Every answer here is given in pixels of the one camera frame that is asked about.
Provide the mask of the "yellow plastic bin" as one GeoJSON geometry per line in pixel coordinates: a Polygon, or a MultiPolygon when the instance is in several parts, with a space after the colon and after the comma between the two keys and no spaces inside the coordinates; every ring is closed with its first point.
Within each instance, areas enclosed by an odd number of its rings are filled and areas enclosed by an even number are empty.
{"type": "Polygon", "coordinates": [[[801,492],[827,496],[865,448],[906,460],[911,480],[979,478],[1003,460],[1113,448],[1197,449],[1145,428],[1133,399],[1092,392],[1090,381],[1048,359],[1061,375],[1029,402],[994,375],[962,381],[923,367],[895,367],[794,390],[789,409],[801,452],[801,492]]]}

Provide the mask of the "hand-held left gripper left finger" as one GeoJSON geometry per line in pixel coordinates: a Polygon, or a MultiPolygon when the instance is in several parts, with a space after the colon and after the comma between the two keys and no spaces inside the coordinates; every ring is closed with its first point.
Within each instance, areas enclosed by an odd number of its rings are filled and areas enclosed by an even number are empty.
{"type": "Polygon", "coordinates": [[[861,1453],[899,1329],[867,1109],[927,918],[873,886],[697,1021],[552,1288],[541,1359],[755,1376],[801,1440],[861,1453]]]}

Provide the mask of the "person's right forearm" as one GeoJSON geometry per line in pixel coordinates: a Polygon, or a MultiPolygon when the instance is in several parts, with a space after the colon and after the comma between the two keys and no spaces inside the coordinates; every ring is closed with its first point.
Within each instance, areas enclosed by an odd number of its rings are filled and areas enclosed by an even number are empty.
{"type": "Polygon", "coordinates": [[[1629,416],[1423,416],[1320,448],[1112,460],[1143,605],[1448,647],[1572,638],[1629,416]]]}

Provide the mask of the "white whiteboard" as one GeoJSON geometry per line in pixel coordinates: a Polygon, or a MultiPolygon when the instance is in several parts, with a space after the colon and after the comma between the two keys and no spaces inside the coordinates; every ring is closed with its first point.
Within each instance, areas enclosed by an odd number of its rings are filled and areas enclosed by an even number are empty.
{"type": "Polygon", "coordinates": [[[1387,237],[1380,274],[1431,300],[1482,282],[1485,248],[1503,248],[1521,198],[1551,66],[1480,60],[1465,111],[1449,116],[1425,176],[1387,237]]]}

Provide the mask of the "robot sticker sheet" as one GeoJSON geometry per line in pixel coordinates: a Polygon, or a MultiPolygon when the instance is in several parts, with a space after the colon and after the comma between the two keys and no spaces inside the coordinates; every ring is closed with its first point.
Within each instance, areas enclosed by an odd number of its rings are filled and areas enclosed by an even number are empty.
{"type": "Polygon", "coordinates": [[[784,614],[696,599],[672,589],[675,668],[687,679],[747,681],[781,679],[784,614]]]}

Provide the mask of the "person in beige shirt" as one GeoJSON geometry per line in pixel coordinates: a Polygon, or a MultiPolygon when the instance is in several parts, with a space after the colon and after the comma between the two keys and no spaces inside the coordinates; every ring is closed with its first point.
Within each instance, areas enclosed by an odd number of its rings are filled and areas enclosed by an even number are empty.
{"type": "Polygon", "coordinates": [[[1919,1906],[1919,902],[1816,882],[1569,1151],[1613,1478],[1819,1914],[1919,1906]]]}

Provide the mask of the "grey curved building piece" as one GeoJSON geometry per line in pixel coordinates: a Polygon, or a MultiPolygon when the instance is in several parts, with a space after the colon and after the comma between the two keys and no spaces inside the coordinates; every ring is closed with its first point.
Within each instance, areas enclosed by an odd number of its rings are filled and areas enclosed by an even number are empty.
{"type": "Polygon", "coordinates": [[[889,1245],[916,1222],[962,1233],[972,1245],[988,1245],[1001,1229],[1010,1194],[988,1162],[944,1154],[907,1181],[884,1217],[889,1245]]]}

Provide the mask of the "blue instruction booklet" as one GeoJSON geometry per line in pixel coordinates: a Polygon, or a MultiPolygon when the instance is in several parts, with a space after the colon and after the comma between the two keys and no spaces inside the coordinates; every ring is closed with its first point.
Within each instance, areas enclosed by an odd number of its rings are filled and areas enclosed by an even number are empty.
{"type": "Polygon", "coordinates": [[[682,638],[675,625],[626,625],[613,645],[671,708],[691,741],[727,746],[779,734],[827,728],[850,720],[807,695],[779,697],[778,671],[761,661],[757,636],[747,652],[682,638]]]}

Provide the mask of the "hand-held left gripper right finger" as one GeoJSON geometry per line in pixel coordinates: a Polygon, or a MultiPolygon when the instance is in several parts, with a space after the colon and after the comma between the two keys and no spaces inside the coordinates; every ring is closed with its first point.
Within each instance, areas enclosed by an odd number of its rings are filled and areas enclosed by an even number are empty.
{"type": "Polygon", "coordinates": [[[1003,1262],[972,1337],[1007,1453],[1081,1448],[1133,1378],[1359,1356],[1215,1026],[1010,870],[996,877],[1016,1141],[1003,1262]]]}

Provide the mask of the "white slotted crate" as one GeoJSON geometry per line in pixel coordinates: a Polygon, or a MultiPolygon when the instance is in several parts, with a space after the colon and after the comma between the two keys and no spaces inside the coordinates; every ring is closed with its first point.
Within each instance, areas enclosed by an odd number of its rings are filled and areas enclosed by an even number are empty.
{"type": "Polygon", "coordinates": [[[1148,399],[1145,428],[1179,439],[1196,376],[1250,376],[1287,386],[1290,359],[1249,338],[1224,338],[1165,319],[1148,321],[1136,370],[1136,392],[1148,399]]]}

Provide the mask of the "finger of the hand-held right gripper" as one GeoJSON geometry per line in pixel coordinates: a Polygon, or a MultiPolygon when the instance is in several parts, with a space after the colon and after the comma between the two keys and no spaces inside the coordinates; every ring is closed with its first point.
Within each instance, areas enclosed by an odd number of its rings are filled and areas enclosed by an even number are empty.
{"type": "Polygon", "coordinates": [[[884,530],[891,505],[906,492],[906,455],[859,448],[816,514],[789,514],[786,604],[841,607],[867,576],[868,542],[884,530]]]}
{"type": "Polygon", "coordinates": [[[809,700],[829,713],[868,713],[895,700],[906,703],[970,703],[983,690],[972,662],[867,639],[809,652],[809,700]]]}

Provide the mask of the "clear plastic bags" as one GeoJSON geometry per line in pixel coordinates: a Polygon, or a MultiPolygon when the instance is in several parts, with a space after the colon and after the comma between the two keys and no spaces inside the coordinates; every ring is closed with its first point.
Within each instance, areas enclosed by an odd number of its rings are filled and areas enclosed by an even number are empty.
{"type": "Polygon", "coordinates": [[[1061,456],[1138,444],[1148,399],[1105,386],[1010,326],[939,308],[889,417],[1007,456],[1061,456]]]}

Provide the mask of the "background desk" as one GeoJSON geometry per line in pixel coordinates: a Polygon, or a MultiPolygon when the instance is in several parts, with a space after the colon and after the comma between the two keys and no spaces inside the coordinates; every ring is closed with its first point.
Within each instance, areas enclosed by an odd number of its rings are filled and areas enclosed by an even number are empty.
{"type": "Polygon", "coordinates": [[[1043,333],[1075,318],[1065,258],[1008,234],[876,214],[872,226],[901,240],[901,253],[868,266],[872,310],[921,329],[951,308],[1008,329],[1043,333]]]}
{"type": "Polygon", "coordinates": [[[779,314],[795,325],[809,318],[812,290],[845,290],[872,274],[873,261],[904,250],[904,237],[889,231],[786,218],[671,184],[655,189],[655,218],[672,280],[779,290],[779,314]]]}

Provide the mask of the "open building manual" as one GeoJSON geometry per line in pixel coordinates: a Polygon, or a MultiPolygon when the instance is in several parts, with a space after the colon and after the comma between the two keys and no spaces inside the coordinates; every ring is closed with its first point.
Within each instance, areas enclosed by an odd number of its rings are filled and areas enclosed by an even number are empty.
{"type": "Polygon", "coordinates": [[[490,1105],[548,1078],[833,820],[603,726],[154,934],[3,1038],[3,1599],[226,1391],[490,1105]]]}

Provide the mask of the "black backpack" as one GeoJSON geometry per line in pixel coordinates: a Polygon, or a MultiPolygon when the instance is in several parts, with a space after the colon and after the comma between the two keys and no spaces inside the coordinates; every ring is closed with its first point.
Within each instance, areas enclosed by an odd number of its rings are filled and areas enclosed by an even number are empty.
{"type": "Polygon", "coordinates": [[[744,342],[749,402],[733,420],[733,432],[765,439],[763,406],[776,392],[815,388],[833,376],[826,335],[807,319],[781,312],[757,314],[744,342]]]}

**EXERCISE DESCRIPTION**. From the preceding material, count every line that contains the word "finger". Reply with the number only.

**RESULT OF THIS TASK**. 3